In molecular biology, new sequences are added to the existing ones on a daily basis. It is not enough to sequence a gene or a protein and just add it to the database.
It is important to analyze it. Analysis refers to the comparison of the new sequence with those of others, already stored in the database and finding sequences similar to the new sequence in question.
The new sequence, whose similar sequences are searched in the database, is known as the query sequence and the search as sequence similarity search.
Information on similar sequences can be used to predict the structure and function of the query sequence. Comparison of a query sequence with those of the database is known as alignment.
Algorithms and degree of similarity
Best alignment between two sequences is calculated through computational methods called dynamic programming algorithms.

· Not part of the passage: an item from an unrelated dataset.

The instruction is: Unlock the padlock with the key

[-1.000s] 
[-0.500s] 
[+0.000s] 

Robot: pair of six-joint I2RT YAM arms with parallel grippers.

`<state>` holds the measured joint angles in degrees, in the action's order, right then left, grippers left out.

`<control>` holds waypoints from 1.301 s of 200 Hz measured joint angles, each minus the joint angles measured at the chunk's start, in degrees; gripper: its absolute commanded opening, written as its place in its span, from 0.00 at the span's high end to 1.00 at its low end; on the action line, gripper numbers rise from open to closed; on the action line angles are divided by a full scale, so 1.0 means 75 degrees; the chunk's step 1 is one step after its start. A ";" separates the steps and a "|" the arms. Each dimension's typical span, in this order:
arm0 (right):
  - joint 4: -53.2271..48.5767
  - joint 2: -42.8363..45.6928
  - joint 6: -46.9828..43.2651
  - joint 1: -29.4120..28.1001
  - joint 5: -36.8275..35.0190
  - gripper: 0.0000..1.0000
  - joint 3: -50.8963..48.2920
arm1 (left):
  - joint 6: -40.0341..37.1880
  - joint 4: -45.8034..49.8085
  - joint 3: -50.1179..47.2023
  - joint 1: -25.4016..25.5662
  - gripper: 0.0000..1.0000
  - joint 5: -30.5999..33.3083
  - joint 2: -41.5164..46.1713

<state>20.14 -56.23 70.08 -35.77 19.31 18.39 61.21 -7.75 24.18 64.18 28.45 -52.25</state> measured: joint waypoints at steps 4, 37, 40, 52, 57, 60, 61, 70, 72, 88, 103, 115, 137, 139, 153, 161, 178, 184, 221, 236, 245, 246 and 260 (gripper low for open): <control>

An algorithm is a logical sequence of steps, by which an alignment task is performed. There are two such algorithms for sequence similarity search: (1) Smith-Waterman algorithm and (2) Needleman-Wunsch algorithm. Smith-Waterman algorithm finds local similarity i e, it covers only a small part of both sequences, while, Needleman- Wunsch algorithm finds global similarity i e, it covers as much of the two sequences as possible.
The degree of similarity is calculated by the alignment score. This is given by the number of gaps subtracted from the number of similar positions. Another simple pictorial comparison of similarity between two sequences is dot plot. It a table or matrix, where the rows correspond to the residues of one sequence, while the columns to the other.
The positions are left blank if the residues are different and filled if there is a similarity. Stretches of similarity are shown as diagonals (North-West and South-East).
However, with the advancement in computer programming and software technology, faster and more accurate methods for database searches are available. Two types of sequence alignments are in practice: (1) Pair-wise alignment and (2) Multiple alignments.
Pair-wise sequence alignmen
In this sequence alignment method, two sequences are compared for the degree similarity. Two such search tools are: (1) BLAST (Basic Local Alignment Search Tool) and (2) FASTA.
BLAST is developed and maintained at NCBI, while EASTA at the European Bioinformatics Institute. Both the software packages work for nucleic acid and protein sequences and rely on the E (expect) value on similarity.
BLAST and FASTA alignment programmes enlisted in the table can measure small degree of similarity between two closely related sequences.
These fail to do so, when the sequences are more divergent. PSI-BLAST is an alternative in this situation. It is an iterative (repetitive) BLAST search. In the first step, the query sequence is searched by performing BLAST.
In the second step, each of the hits (similar sequences) above a cut-off E value is BLAST-searched. This process is repeated until; no more significant sequence similarities are detected.
Multiple sequence alignment
Multiple sequence alignment is performed between two or more divergent sequences. In this case, a significant number of residues are dissimilar.
Therefore the conserved sequences (sequences, which have not undergone changes through evolution) are considered for the degree of similarity. Multiple alignments reveal clues about protein structure and function and family relationships among divergent groups of animals and plants.